Camp Blog

The Unbreakable Agawak Family

by: 
Camp Director

When we call our campers “The Agawak Family”, we differ from the dictionary that defines family as: “A group consisting of parents and children living together in a household.”

 

We may not be bound by bloodlines, yet our camp sisters share the core tenets of family life. The relationships that are formed at Agawak are unbreakable, formed of love, loyalty, trust and tradition. These qualities bind us forever.

 

Some of my closest friends are women I went to camp with during the 1960s and 1970s. No one knows you better, pushes you harder to achieve or is able to make you laugh as hard, as our Agawak sisters.

 

These are friends that took the journey together from young childhood to CITs. These are the friends who watch us wobble on water skis during our first try, then a couple weeks later watch us make it around the lake. These are the friends who fight with fire for a win on the fields for a Blue or White victory, then fall into each other’s arms back at their cabins.

 

There are now thousands of us Agawak sisters as we approach our 100th birthday in 2021. Much about camp is different and much is the same, especially when it comes to our close sisterhood. Now in my fifth season back – after skipping 40 years -- I am watching thick bonds of friendship evolve every day, solidified with each passing summer.

 

What has changed is that we didn’t have 50 activities, including a Tango Tower or candle-making or Hippie Living – though many of us are old hippies and still living!

 

And, there was no Lip Sync competition. In our day, each cabin group wrote their own lyrics to an original song, and actually sang the song. Our voices were not always in a unified pitch yet our hearts were always in unity.

 

The constant, the drumbeat of Agawak, that is eternally unchanged are the deep and abiding relationships that form on the shores of Blue Lake. Today, I am hearing girls screaming in joy after trying new sports and activities, egged on by their friends. One of my campers at the Agalog writing activity came breathlessly running to me holding archery targets with a round of near bullseyes, this her first time in the sport.

 

Nearby at candle-making, I see a group of cabin mates hugging each other as they caress their colorful creations. I hear one camper say: “Can you believe WE made candles?”

 

Walking to the waterfront, I am watching three nine-year-olds trying paddle boarding for the first time.
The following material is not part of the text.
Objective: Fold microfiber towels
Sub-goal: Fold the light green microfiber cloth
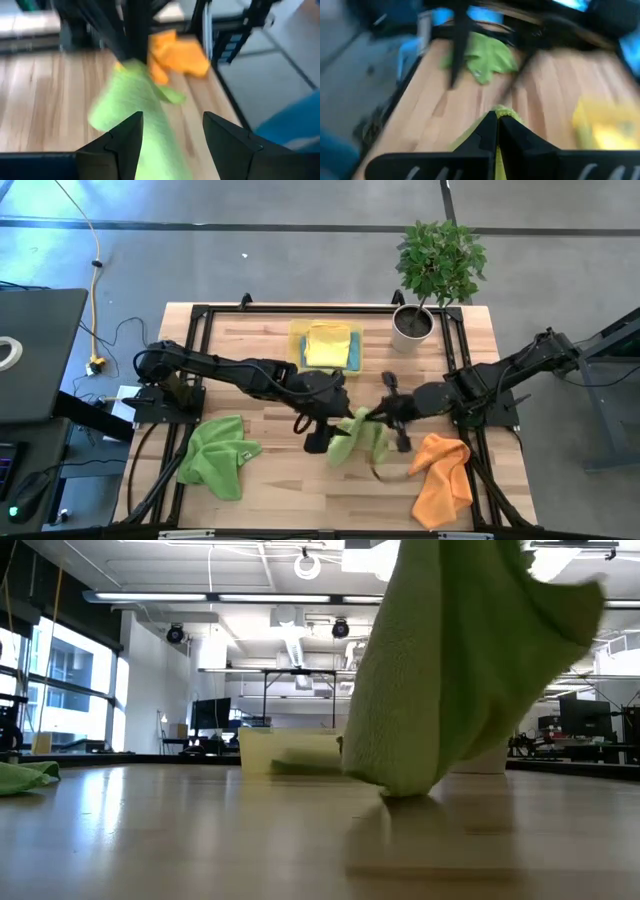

They are wobbly and falling but trying and trying again until they get it right, empowered by cheering each other on.

 

Magic happens here every day as it did during my camping days decades ago, as girls arise together, eat together, play together, compete against one another, and always laugh together. You cannot walk anywhere at Camp Agawak without hearing that delicious peal of laughter coming from a huddle of girls.

 

The campers love Agawak and love each other with the intensity – and endurance -- that we did. I observe the large groups who have grown up together at Agawak and they walk with arms looped, as if they were one gigantic animal.

 

I can’t tell you enough how important my early Agawak years have been, in building essential character traits such as ambition, tenacity and a sense of adventure. Also at the top of the list is the ability to make friends with girls far different than me.  Yet, somehow, we end up as sisters that forever share a heart.

 

There is more than one way to define the word “family”.